House Bill Proposes FCC Regulation of Internet Search Providers

February 16, 2010. Rep. Bill Foster (D-IL) introduced HR 4504 [LOC | WW], the "Standards for Internet Non-Censorship Act of 2010", on January 26, 2010.

It has been over one month since Google announced that following cyber attacks on its systems, and the systems of other companies, by the People's Republic of China (PRC), for the purpose of surveilling "human rights activists", it is "no longer willing to continue censoring" search results in the PRC, and that it may "shut down".

See, Google's January 12, 2010, statement, and story titled "Google Accuses Red China of Cyber Attacks Directed at Human Rights Activists" in TLJ Daily E-Mail Alert No. 2,036, January 19, 2010.

See also, Secretary of State Hillary Clinton's speech of January 21, 2010, in which she stated that "Some countries have erected electronic barriers that prevent their people from accessing portions of the world’s networks. They've expunged words, names, and phrases from search engine results. They have violated the privacy of citizens who engage in non-violent political speech."

In the ensuing month there has not been a rush to file bills that propose legislative solutions to protect global internet freedom. (Neither Google nor Clinton proposed legislative or regulatory solutions.)

However, Rep. Foster has introduced a bill that grasps at several possible approaches. He proposes to delegate legislative authority to the President -- to write standards for internet search providers. He proposes that the "free" nations of the world write international standards. Finally, he proposes that the Federal Communications Commission (FCC) write rules regulating internet search.

HR 4504 was referred to the House Commerce Committee (HCC) and the House Foreign Affairs Committee (HFAC). Rep. Foster is a member of neither. He is a physicist who was elected to the House in 2008. His bill is inexpertly drafted. The language of the bill lends the appearance that Rep. Foster did not avail himself of drafting advice from the Office of Legislative Counsel.

This bill states that it is the sense of the Congress that both the President of the U.S. and a "coalition of free countries" should set internet search standards.

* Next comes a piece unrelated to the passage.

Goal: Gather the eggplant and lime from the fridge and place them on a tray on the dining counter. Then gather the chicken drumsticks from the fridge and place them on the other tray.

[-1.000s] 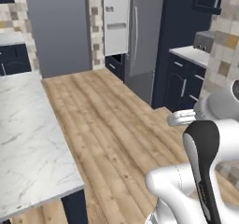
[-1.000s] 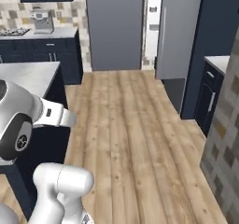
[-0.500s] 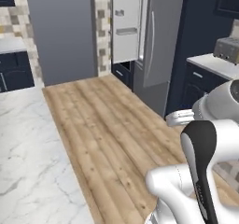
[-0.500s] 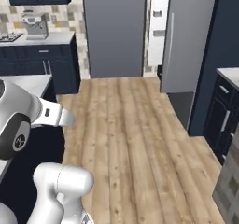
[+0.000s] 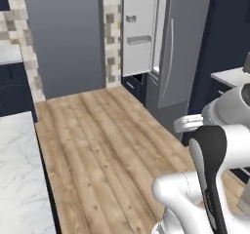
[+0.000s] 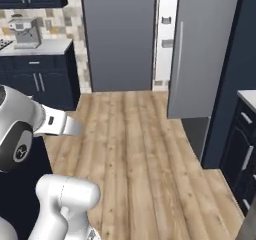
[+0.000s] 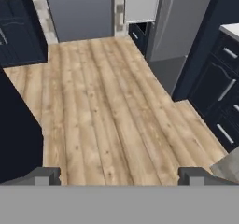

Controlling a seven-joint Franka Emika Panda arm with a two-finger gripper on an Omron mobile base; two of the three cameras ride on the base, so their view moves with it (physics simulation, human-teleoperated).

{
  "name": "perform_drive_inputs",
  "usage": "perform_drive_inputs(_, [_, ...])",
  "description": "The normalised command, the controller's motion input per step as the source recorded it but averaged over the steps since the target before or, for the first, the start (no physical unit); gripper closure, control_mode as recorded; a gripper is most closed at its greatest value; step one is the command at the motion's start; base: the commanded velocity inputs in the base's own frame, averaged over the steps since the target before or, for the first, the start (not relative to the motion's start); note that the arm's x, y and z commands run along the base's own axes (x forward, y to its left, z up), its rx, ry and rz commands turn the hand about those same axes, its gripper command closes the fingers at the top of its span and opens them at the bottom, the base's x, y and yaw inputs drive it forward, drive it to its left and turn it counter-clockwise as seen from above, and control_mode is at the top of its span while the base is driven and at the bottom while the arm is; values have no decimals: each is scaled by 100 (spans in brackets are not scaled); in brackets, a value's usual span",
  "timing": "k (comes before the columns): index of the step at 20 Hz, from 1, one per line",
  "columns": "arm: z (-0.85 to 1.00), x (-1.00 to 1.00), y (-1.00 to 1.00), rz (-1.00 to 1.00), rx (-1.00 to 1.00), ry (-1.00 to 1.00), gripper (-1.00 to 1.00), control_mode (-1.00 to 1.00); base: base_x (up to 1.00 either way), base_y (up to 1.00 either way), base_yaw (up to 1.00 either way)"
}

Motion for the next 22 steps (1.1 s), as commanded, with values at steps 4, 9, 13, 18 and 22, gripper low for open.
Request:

First, the bill urges the President "establish interim minimum standards of non-censorship for Internet search providers and create programs to restrict access to domestic online information by search providers determined to be censoring nonviolent political speech".

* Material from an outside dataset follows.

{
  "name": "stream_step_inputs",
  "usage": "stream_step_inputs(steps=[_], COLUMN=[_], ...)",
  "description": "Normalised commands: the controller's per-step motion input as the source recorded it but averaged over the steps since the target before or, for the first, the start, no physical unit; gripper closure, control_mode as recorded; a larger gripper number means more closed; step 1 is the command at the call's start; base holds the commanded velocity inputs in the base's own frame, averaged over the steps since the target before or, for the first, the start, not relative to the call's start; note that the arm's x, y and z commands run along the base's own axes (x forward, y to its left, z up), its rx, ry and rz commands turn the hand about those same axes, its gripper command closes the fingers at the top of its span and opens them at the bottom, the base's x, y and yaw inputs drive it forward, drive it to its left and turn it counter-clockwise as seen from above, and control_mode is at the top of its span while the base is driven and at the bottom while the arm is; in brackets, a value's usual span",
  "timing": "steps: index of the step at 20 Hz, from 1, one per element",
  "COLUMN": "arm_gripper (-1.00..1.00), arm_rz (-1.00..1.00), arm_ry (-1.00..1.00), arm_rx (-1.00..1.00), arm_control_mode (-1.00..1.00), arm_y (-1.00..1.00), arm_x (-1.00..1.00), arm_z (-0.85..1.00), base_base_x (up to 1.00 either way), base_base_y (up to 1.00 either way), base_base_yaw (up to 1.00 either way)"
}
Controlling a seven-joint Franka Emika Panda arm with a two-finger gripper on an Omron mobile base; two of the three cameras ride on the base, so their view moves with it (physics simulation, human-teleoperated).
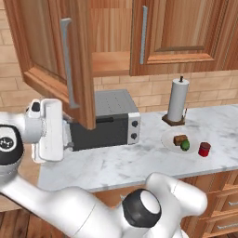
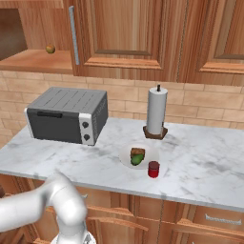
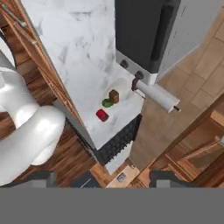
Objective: Pick the avocado and bread from the counter and place them on the plate. Then pick the jam from the cabinet and place it next to the plate. Lastly close the cabinet door.
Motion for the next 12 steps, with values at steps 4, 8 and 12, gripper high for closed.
stream_step_inputs(steps=[4,8,12], arm_gripper=[-1.0,-1.0,-1.0], arm_rz=[0.06,0.07,0.1], arm_ry=[0.0,-0.02,-0.04], arm_rx=[0.39,0.39,0.38], arm_control_mode=[-1.0,-1.0,-1.0], arm_y=[-0.72,-0.78,-0.82], arm_x=[-0.01,0.0,0.0], arm_z=[1.0,1.0,1.0], base_base_x=[0.0,0.0,0.0], base_base_y=[0.0,0.0,0.0], base_base_yaw=[0.0,0.0,0.0])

Second, this bill urges that free countries should act in concert "to adopt minimum standards for non-censorship of nonviolent political speech as a condition for access to the Internet".

Third, the bill provides that the FCC "may" adopt regulations that "restrict repressive Internet search providers from accessing domestic online information". The bill further provides that the FCC may prevent "any other person or entity from colluding to evade such regulations".

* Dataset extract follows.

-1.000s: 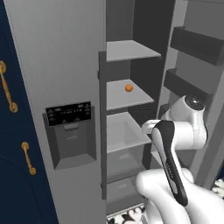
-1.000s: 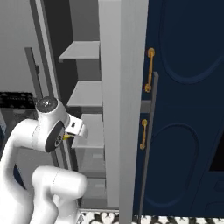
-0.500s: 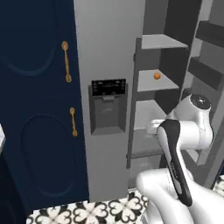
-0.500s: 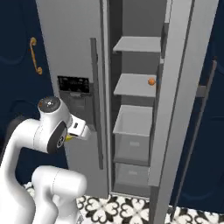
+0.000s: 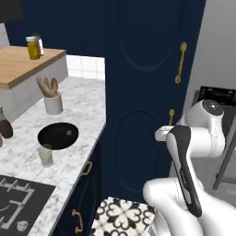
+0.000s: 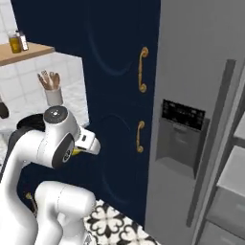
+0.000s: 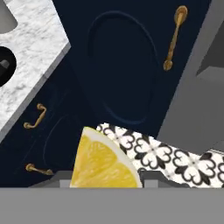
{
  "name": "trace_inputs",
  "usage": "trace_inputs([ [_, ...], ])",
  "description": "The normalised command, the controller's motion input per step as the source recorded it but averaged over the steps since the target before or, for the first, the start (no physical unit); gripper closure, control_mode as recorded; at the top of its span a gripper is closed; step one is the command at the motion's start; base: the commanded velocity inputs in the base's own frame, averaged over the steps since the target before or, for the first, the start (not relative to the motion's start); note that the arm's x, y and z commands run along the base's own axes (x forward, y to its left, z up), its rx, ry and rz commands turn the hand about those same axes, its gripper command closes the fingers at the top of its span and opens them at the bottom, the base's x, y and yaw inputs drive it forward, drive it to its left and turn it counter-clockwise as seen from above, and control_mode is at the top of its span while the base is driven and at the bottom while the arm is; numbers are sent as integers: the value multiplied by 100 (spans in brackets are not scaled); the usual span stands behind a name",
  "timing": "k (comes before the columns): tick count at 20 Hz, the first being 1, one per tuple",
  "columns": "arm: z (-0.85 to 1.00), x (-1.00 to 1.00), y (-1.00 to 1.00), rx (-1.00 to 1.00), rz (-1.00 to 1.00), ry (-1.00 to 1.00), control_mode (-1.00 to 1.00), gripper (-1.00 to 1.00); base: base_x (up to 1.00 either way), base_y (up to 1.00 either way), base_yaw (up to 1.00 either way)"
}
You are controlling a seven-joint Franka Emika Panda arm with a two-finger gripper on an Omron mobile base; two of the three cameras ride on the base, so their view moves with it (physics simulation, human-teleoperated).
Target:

The bill defines "domestic online information" as "Web sites, databases, and other digital information that is housed or hosted on computers located in the United States or any territory or possession of the United States". Taken literally, this would preclude offending search providers in the U.S. from spidering web sites to create the indices upon their search services are based.

The bill defines "repressive Internet search provider" as "an Internet search provider that censors search results for the purpose of suppressing nonviolent political speech".

Rep. David Wu (D-OR) and Rep. Mike Quigley (D-IL) are cosponsors of this bill.

On February 4, 2010, Rep. Wu introduced a more focused and less ambitious bill that addresses internet freedom. He and Rep. Frank Wolf (R-VA) introduced HR 4595 [LOC | WW], the "Internet Freedom Act of 2010".

HR 4595 would create a body at the National Science Foundation (NSF) titled "Internet Freedom Foundation", and authorize the appropriation of funding. The purpose of this body would be to "promote Internet freedom through education, advocacy, and research". This bill was referred to the House Science Committee.

On Wednesday, February 24, 2010, at 10:00 AM, the Center for Democracy and Technology (CDT) will host a news conference to discuss "the global challenges to Internet freedom". The CDT will also teleconference this event.